= John Northwood, 1st Baron Northwood =

Landowner, soldier and administrator from Kent

John Northwood (1254–1319), who became the first Baron Northwood, was an English landowner, soldier and administrator from Kent.

==Origins==
Born on 24 June 1254, he was the son and heir of Roger Northwood, who died on 9 November 1285, and his first wife Bona Waltham.

==Career==
In 1278 he had a position in the household of Robert Kilwardby, Archbishop of Canterbury and, after succeeding his father in 1285, was chosen as High Sheriff of Kent in 1291, sitting also on the commission of oyer and terminer for the county. Further tenures as sheriff followed in 1299 and 1304, the third being accepted reluctantly. Summoned by King Edward I to an urgent assembly of notables in 1294, he was excused joining the military expedition to Aquitaine. However he was summoned to the war in Flanders in 1297 but may not have attended in person, being an assessor of tax for Sussex that year. From 1298 to 1319 he was regularly summoned to the war in Scotland, serving in person or sending deputies, and combined these duties with a wide range of administrative posts in his native Kent.

After being knighted by the King at the Siege of Caerlaverock in 1300, he and his wife were invited in 1308 to the coronation of the new King Edward II. In 1313 he was summoned to Parliament as a baron, which can be taken as the creation of a hereditary peerage, and was continuously summoned for the rest of his life.
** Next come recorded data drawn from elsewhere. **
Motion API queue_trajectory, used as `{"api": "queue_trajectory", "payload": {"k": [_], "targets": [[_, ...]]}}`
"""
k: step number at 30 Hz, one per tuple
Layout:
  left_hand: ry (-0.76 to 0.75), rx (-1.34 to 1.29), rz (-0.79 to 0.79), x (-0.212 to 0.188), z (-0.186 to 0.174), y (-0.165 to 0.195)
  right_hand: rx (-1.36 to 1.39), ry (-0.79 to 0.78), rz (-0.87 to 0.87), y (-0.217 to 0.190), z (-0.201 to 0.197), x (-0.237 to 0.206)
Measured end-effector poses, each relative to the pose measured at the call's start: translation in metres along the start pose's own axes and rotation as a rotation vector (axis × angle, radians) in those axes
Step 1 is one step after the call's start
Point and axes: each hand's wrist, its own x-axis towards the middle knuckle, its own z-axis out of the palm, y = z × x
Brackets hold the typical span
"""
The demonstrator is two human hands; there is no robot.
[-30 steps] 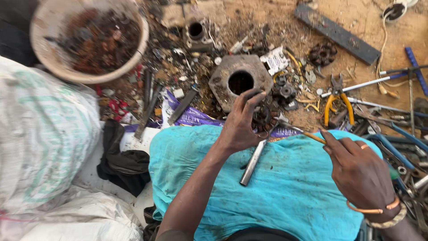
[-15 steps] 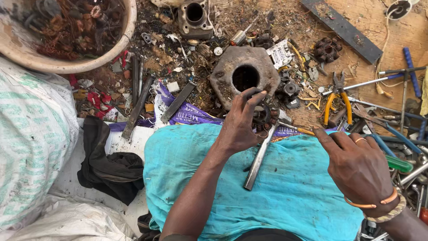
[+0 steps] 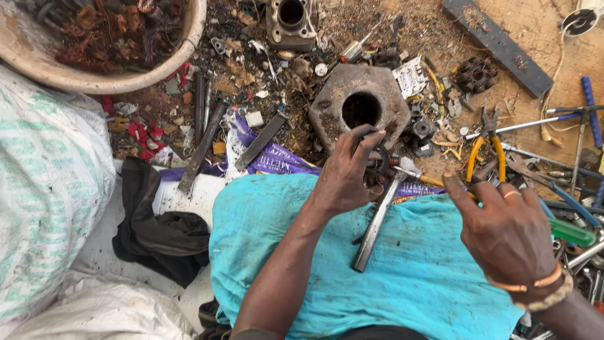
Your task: The person sits on the ground and dismantles small electric motor stators, prying and pulling copper windings out of the metal laminations by hand and with a screwdriver. They use a hammer to knock parts loose, drop scrap copper into a large bowl, and wipe their hands with a cloth.
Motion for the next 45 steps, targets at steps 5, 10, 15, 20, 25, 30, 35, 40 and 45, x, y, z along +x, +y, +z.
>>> {"api": "queue_trajectory", "payload": {"k": [5,10,15,20,25,30,35,40,45], "targets": [[-0.038,-0.018,0.021,0.000,-0.002,-0.001,0.285,-0.130,0.004,-0.005,0.001,0.011],[-0.024,-0.012,-0.002,-0.001,-0.003,-0.003,0.144,-0.046,0.077,-0.003,0.004,0.002],[-0.026,-0.014,0.000,-0.002,-0.001,-0.004,0.059,0.038,0.061,-0.002,0.008,-0.006],[-0.007,-0.006,-0.014,-0.004,-0.001,-0.004,-0.025,0.052,0.042,-0.009,0.011,-0.001],[-0.027,0.009,-0.039,-0.004,-0.004,-0.006,0.029,0.052,-0.010,-0.003,0.012,0.006],[-0.020,-0.037,-0.025,-0.004,-0.003,-0.012,0.060,0.025,-0.067,0.007,0.022,0.014],[-0.098,0.019,-0.101,-0.005,0.001,-0.016,0.248,-0.102,-0.001,0.015,0.032,0.020],[-0.058,-0.026,-0.015,-0.006,0.006,-0.016,0.720,-0.021,-0.024,0.021,0.057,0.031],[0.018,-0.056,0.011,-0.004,0.005,-0.019,1.155,-0.251,0.373,0.027,0.105,0.025]]}}
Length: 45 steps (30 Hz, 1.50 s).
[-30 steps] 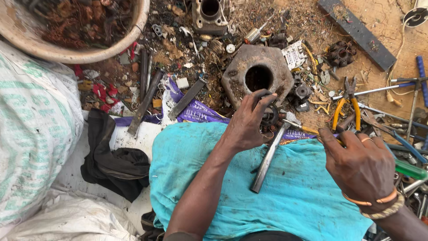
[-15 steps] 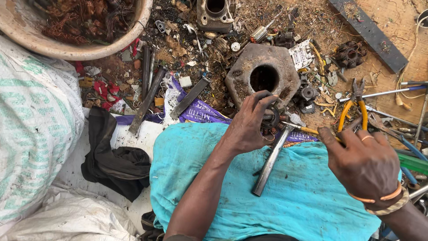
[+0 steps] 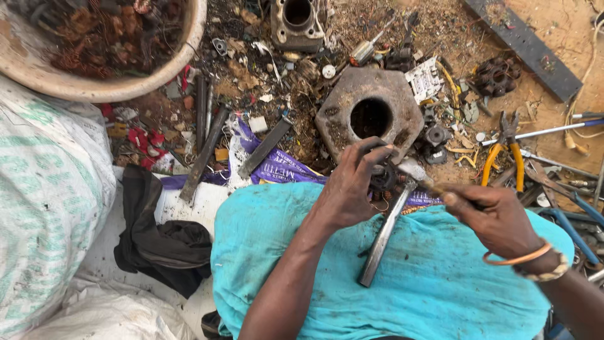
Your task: The person sits on the ground and dismantles small electric motor stators, prying and pulling copper windings out of the metal laminations by hand and with a screwdriver. They use a hammer to knock parts loose, drop scrap copper into a large bowl, and wipe their hands with a cloth.
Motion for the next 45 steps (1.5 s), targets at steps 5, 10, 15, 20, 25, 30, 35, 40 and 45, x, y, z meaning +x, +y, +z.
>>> {"api": "queue_trajectory", "payload": {"k": [5,10,15,20,25,30,35,40,45], "targets": [[0.032,-0.027,-0.096,0.000,-0.005,-0.002,-0.422,0.385,-0.353,0.049,-0.005,0.028],[0.039,0.008,-0.079,0.001,-0.007,-0.004,-1.012,0.149,-0.041,0.050,-0.017,0.055],[-0.050,0.121,-0.074,0.003,-0.003,-0.005,-0.260,0.296,-0.313,-0.005,0.004,0.021],[-0.024,0.083,-0.015,0.001,-0.003,-0.001,-0.177,0.351,-0.449,-0.069,0.037,0.012],[-0.021,0.058,-0.032,0.001,-0.009,0.003,-0.200,0.319,-0.435,-0.085,0.038,0.024],[0.012,-0.071,-0.044,0.002,-0.009,0.008,-0.352,0.227,-0.502,-0.069,0.036,0.029],[0.020,-0.179,-0.124,0.000,-0.010,0.010,-0.560,0.144,-0.510,-0.061,0.033,0.023],[0.030,0.025,-0.090,0.001,-0.006,0.007,-0.600,0.063,-0.570,-0.066,0.018,0.016],[0.014,0.069,-0.093,0.001,-0.006,0.004,-0.656,0.027,-0.551,-0.076,0.016,0.011]]}}
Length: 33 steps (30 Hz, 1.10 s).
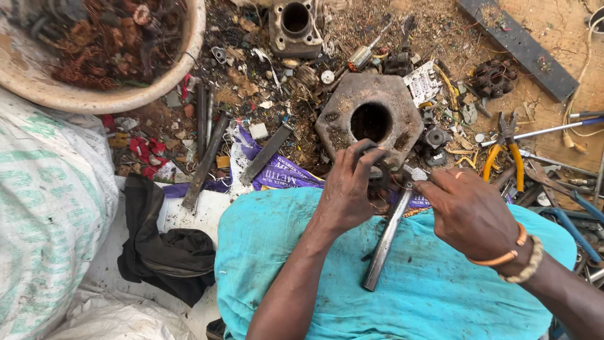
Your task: The person sits on the ground and dismantles small electric motor stators, prying and pulling copper windings out of the metal laminations by hand and with a screwdriver. They use a hammer to knock parts loose, drop scrap copper into a large bowl, and wipe their hands with a cloth.
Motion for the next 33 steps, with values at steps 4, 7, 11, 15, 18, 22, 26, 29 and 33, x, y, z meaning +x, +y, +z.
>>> {"api": "queue_trajectory", "payload": {"k": [4,7,11,15,18,22,26,29,33], "targets": [[-0.048,0.177,0.024,0.001,-0.003,-0.001,0.107,-0.044,-0.008,0.007,-0.007,0.010],[-0.037,0.012,0.027,0.001,-0.006,-0.001,-0.125,0.065,-0.040,0.017,-0.014,0.021],[0.075,-0.269,-0.015,0.001,-0.010,-0.001,-0.207,0.015,-0.137,0.017,-0.015,0.021],[0.064,0.147,0.005,0.002,-0.010,-0.003,-0.037,-0.009,-0.119,0.010,-0.026,0.000],[-0.039,0.017,-0.021,0.000,-0.011,0.001,-0.215,0.082,-0.075,0.027,-0.039,-0.003],[0.043,-0.163,-0.022,0.000,-0.017,0.008,-0.514,-0.288,-0.014,0.034,-0.039,0.002],[0.060,-0.014,-0.100,0.003,-0.023,0.011,-0.479,0.246,-0.004,-0.002,-0.045,-0.006],[0.020,-0.068,-0.087,0.005,-0.022,0.014,-0.375,0.286,-0.127,-0.025,-0.039,0.000],[0.052,-0.218,-0.036,0.002,-0.020,0.016,-0.292,0.190,-0.130,-0.018,-0.002,0.019]]}}
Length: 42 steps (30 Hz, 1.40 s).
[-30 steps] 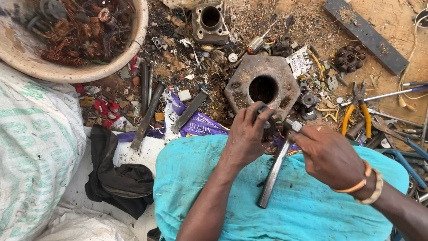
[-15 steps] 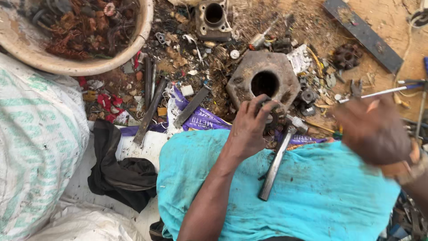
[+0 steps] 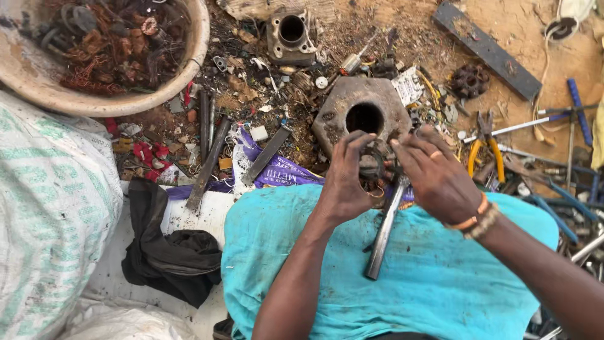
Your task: The person sits on the ground and dismantles small electric motor stators, prying and pulling copper windings out of the metal laminations by hand and with a screwdriver. They use a hammer to knock parts loose, drop scrap copper into a large bowl, and wipe their hands with a cloth.
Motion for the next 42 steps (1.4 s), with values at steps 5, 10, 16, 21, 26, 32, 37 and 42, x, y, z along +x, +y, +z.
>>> {"api": "queue_trajectory", "payload": {"k": [5,10,16,21,26,32,37,42], "targets": [[0.130,0.140,0.054,-0.008,-0.004,-0.007,-0.002,-0.226,0.144,0.002,0.033,-0.026],[0.092,0.315,0.087,-0.002,0.003,-0.012,0.082,-0.286,0.182,0.006,0.003,-0.029],[0.120,0.130,0.118,-0.002,-0.004,-0.008,-0.067,-0.251,0.156,0.020,-0.011,0.001],[0.177,0.235,0.126,0.002,-0.004,-0.010,0.090,-0.059,-0.169,0.010,-0.024,-0.013],[0.008,0.224,0.128,0.001,-0.002,-0.014,-0.172,-0.353,0.188,0.051,-0.041,-0.015],[0.185,0.288,0.119,-0.001,-0.010,-0.010,0.109,-0.690,0.216,0.038,-0.010,-0.054],[0.105,0.176,0.050,-0.001,-0.005,-0.007,-0.077,-0.623,0.438,0.068,-0.068,-0.037],[0.106,0.137,0.095,-0.002,-0.006,-0.004,-0.433,-0.108,0.036,0.053,-0.063,0.003]]}}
In 1317 he and his eldest son were deputed to escort two cardinals from Dover to London, on a mission from the Vatican to help negotiate a peace between England and Scotland, and in 1318 he was referred to as one of the country's “major barons”.

He died on 26 May 1319 and is commemorated by a brass in the church of Minster-in-Sheppey His arms, recorded on the Parliamentary roll, were: ermine, a cross engrailed gules. His eldest son having died before him, his lands and title were inherited by his grandson Roger.

==Family==
About 1275 he married Joan Badlesmere, daughter of Sir Guncelin Badlesmere, and they had six sons. She died on 2 June 1319, a week after her husband, and is also commemorated by a brass at Minster-in-Sheppey.

Their eldest son was John Northwood, who in 1306 married Agnes Grandison (died 1349), daughter of William Grandison, 1st Baron Grandison, but died before his father in 1318. His eldest son was Roger Northwood, 2nd Baron Northwood, and another son was the cleric and academic John Northwood.